Event Fan-Out to Isolated Consumer Accounts: Zero-Touch Producer, Per-Domain Ownership

A platform-engineering default for multi-team AWS orgs: one event, many consumers, each in its own account with its own SQS and DLQ, fan-out lives in the event bus layer.

A producer service collects new downstream consumers like barnacles. Every new team that wants events adds another if enabled(x) publish(x) branch, and every new consumer needs a producer deploy.

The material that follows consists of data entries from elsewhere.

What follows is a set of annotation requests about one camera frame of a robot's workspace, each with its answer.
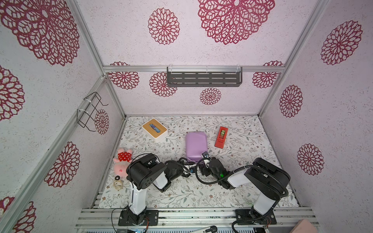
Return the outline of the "pink wrapping paper sheet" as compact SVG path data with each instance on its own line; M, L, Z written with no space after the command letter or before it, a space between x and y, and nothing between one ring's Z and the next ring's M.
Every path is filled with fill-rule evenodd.
M189 132L185 136L186 158L190 162L198 162L202 154L208 151L207 135L204 132Z

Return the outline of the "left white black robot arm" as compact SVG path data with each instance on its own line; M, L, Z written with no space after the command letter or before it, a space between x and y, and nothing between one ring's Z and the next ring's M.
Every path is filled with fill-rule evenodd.
M141 154L127 168L126 179L131 184L129 211L135 216L145 214L148 187L154 185L160 192L171 187L172 181L180 176L189 177L190 169L180 162L161 162L155 154Z

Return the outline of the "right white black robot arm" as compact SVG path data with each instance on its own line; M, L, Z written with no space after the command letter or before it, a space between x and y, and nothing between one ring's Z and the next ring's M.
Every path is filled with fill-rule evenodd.
M205 182L196 178L206 185L219 184L224 189L235 189L244 184L251 183L259 191L260 195L251 208L251 214L255 216L266 216L270 214L279 201L288 196L287 186L291 180L290 175L283 169L272 163L256 158L252 164L245 165L234 171L228 171L216 157L202 158L197 162L196 169L207 169L207 174L216 178L213 182Z

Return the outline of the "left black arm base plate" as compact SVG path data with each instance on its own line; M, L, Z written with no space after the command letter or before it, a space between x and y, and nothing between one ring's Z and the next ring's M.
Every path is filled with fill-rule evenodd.
M119 226L157 226L159 219L158 210L144 210L135 215L129 208L123 209L119 216Z

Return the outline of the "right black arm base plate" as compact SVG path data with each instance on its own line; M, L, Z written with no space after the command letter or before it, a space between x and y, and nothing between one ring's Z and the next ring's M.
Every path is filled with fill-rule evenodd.
M238 225L276 225L273 209L265 214L260 214L254 209L237 209L235 210Z

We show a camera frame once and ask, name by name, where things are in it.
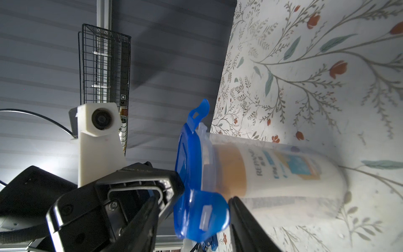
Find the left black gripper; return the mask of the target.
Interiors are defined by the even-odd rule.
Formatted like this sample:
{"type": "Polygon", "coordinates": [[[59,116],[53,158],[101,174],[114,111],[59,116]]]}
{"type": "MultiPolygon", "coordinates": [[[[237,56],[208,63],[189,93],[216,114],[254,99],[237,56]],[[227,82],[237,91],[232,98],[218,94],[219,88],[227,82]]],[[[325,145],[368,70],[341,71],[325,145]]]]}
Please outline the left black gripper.
{"type": "Polygon", "coordinates": [[[1,190],[1,233],[48,233],[46,214],[77,185],[30,166],[1,190]]]}

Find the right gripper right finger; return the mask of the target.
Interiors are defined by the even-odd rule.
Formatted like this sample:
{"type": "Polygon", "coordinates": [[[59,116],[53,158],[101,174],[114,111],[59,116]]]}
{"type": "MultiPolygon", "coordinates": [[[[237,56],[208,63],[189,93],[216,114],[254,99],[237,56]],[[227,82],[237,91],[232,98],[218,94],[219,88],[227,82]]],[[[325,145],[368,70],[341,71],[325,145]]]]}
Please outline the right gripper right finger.
{"type": "Polygon", "coordinates": [[[234,252],[281,252],[239,197],[231,198],[228,204],[234,252]]]}

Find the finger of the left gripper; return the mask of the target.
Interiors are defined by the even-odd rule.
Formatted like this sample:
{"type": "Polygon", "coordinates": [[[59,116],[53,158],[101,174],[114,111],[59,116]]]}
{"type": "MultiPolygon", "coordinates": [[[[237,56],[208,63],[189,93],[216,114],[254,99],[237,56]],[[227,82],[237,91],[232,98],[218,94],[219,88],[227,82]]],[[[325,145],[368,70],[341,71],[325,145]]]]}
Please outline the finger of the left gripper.
{"type": "Polygon", "coordinates": [[[184,191],[177,172],[135,163],[68,192],[46,216],[55,250],[105,252],[150,197],[158,199],[159,226],[184,191]]]}

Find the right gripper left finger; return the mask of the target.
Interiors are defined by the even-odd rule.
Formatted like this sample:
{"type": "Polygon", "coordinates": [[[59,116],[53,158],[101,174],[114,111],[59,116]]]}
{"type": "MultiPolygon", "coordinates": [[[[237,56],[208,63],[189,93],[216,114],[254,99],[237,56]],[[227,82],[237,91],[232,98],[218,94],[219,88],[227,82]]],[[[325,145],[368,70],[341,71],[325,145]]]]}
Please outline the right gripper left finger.
{"type": "Polygon", "coordinates": [[[118,238],[106,252],[151,252],[154,250],[159,215],[158,199],[150,197],[133,220],[118,230],[118,238]]]}

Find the blue-lid clear jar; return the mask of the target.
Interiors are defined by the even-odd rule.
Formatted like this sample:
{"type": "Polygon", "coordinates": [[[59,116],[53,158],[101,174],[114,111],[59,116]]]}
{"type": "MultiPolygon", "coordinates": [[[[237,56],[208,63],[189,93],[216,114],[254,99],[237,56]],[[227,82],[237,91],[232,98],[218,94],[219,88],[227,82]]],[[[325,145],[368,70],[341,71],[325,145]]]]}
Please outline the blue-lid clear jar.
{"type": "Polygon", "coordinates": [[[174,207],[179,238],[202,242],[232,220],[238,197],[261,227],[286,227],[335,219],[347,182],[327,156],[308,148],[210,133],[203,100],[183,125],[175,171],[184,194],[174,207]]]}

The branches are a junction box pretending to be application code, and the blast radius of any mistake sits in the same account as payments.

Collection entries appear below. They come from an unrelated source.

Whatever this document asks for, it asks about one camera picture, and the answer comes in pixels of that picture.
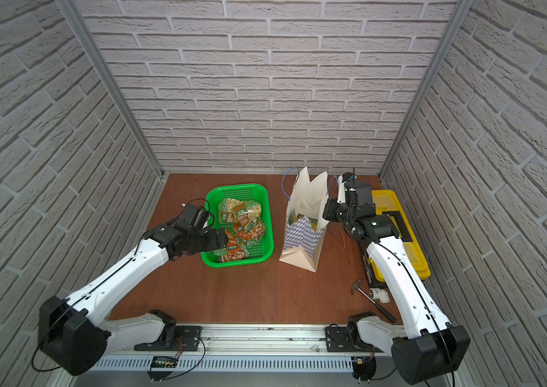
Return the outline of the aluminium corner frame post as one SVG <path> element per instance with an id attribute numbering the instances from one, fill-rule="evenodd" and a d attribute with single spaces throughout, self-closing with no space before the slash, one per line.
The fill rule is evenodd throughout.
<path id="1" fill-rule="evenodd" d="M 66 22 L 70 25 L 74 35 L 78 38 L 84 53 L 86 53 L 94 70 L 99 75 L 108 95 L 111 97 L 113 103 L 115 103 L 118 112 L 127 124 L 128 129 L 144 154 L 145 159 L 151 166 L 155 175 L 159 179 L 162 179 L 165 177 L 165 173 L 155 157 L 149 142 L 146 140 L 130 106 L 128 106 L 128 102 L 123 95 L 117 80 L 113 76 L 107 61 L 105 61 L 100 48 L 95 43 L 94 37 L 86 25 L 85 19 L 79 12 L 75 1 L 57 0 L 57 6 L 64 15 Z"/>

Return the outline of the green soup packet back side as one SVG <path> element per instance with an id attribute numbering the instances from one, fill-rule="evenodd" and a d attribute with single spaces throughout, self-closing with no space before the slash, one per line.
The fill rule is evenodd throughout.
<path id="1" fill-rule="evenodd" d="M 289 213 L 289 217 L 287 219 L 287 224 L 288 225 L 293 225 L 294 223 L 296 223 L 297 221 L 299 221 L 302 218 L 305 218 L 304 214 L 300 214 L 296 210 L 292 210 Z"/>

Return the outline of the white blue checkered paper bag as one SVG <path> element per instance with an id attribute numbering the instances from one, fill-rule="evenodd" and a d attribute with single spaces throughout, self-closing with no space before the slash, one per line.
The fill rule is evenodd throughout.
<path id="1" fill-rule="evenodd" d="M 312 178 L 307 167 L 298 171 L 293 190 L 288 195 L 283 248 L 279 258 L 282 263 L 312 273 L 317 271 L 329 224 L 323 218 L 323 210 L 330 199 L 331 182 L 326 172 Z M 288 225 L 287 219 L 292 210 L 304 214 L 305 218 Z"/>

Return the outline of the yellow black toolbox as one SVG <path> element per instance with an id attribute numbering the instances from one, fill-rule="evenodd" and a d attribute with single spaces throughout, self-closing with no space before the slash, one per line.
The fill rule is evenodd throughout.
<path id="1" fill-rule="evenodd" d="M 389 216 L 399 231 L 405 253 L 409 258 L 413 268 L 422 281 L 431 276 L 431 270 L 426 257 L 418 243 L 418 240 L 412 231 L 402 205 L 397 195 L 392 190 L 373 190 L 373 203 L 376 206 L 376 214 L 386 214 Z M 364 271 L 370 288 L 384 289 L 387 287 L 384 277 L 376 264 L 368 258 L 365 251 L 366 243 L 358 242 L 361 252 L 361 259 Z"/>

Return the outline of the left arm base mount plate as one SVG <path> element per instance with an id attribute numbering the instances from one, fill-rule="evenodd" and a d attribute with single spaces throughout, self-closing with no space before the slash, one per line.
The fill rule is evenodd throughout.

This post is for platform and backend engineers who own the event backbone for a multi-team AWS org. It describes a default topology for Audit, Customer Center, Marketing, and any future consumer, and shows when to reach for a different backbone.

Thesis: fan-out lives in the event bus layer, not in application code

One event, many consumers, each in its own account with its own SQS and DLQ, fan-out lives in the event bus layer, not in application code.

Concretely, this means a central EventBridge custom bus in a dedicated events account, cross-account rules from that bus to a receiver bus in every consumer account, and per-consumer SQS plus DLQ plus compute plus store inside each consumer account. The producer service never learns who reads its events. Onboarding a new consumer is a platform pull request, not a producer deploy.

The payoff is organisational. Each domain team owns a consumer end-to-end: budget, compliance posture, on-call, and rollback. The producer team keeps shipping features without integration meetings. The Turkish shorthand for this is "bağımsız yönetilebilir yapı", an independently manageable structure.

Service selection: which bus, which queue

Before wiring the default, name the constraint that would break it. EventBridge custom bus wins by default for its schema registry, native cross-account bus-to-bus rules, per-target dead-letter queues, and filter-at-the-bus semantics. Four constraints knock it off that default, and each one maps to a specific service that takes over.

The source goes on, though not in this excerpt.